* Shell argument splitting behaviour
@ 2008-10-01 13:02 Peter Stephenson
2008-10-03 13:56 ` Peter Stephenson
0 siblings, 1 reply; 2+ messages in thread
From: Peter Stephenson @ 2008-10-01 13:02 UTC (permalink / raw)
To: Zsh hackers list
I disovered this inconvenience in the parameter splitting flag (z) which
splits words in a similar way to how command line arguments are handled.
foo="(one) (two) (three)"
print -l ${(z)foo}
prints
(
one
)
(two)
(three)
That's because the command word in the line is treated differently; in
this case, it looks like the start of a subshell. I wasn't expecting it
when splitting a string, because it's just an arbitrary set of words,
and my first reaction was to change it (which is easy enough) but I
suppose you can think of it as a feature. The same feature occurs when
the line editor splits arguments: in insert-last-word and
copy-prev-shell-word. In those cases the current behaviour is right,
although it'll only rarely make a difference.
I thought I'd mention it in case anyone else had any reactions.
What I was trying to do was use this to get lisp-like lists of
arguments (since after the first word parentheses have to be balanced),
but I can get that to work just by putting a dummy word in front, so
it's actually not a major concern.
--
Peter Stephenson <pws@csr.com> Software Engineer
CSR PLC, Churchill House, Cambridge Business Park, Cowley Road
Cambridge, CB4 0WZ, UK Tel: +44 (0)1223 692070
^ permalink raw reply [flat|nested] 2+ messages in thread
* Re: Shell argument splitting behaviour
2008-10-01 13:02 Shell argument splitting behaviour Peter Stephenson
@ 2008-10-03 13:56 ` Peter Stephenson
0 siblings, 0 replies; 2+ messages in thread
From: Peter Stephenson @ 2008-10-03 13:56 UTC (permalink / raw)
Cc: Zsh hackers list
[-- Attachment #1: Type: text/plain, Size: 906 bytes --]

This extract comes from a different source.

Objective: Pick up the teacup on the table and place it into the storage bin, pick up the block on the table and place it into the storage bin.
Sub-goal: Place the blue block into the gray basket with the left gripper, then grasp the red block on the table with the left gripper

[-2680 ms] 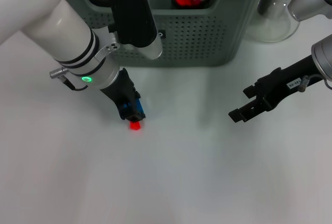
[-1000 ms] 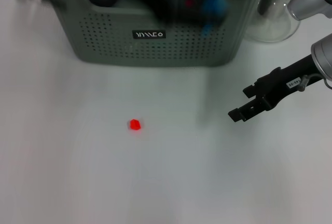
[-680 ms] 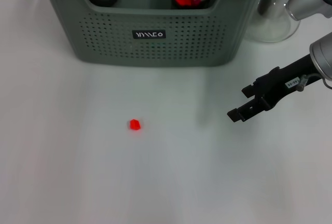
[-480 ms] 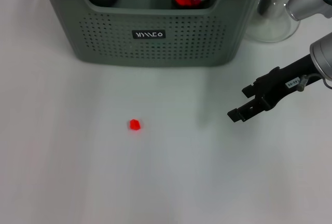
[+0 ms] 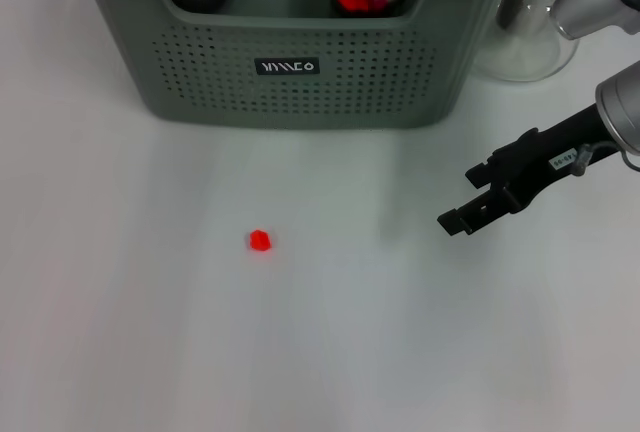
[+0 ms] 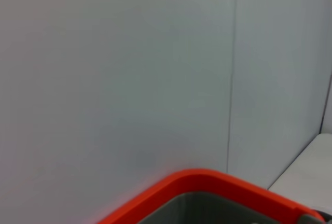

On Wed, 01 Oct 2008 14:02:02 +0100
Peter Stephenson <pws@csr.com> wrote:
> What I was trying to do was use this to get lisp-like lists of
> arguments (since after the first word parentheses have to be balanced),
> but I can get that to work just by putting a dummy word in front, so
> it's actually not a major concern.
In case there's any interest, here's what I came up with for my own use.
The list-word function handle list-style trees showing what can follow what.
It's essentially yet another way of doing argument handling, optimised for
another different case. The _dynamic_directory_name for my own use shows
roughly how to use this; it completes colon-separated parts as in
~[p1:u:main].
--
Peter Stephenson <pws@csr.com> Software Engineer
CSR PLC, Churchill House, Cambridge Business Park, Cowley Road
Cambridge, CB4 0WZ, UK Tel: +44 (0)1223 692070
[-- Attachment #2: list_word --]
[-- Type: application/octet-stream, Size: 7970 bytes --]
#autoload
#
# This function can be used to retrieve the list of words that are allowed
# at each point in an ordered list of words where the next word depends on
# the previous one, given a lisp-style input and the words so far. For
# example, if the first argument may be "one" "two" or "three", but "one"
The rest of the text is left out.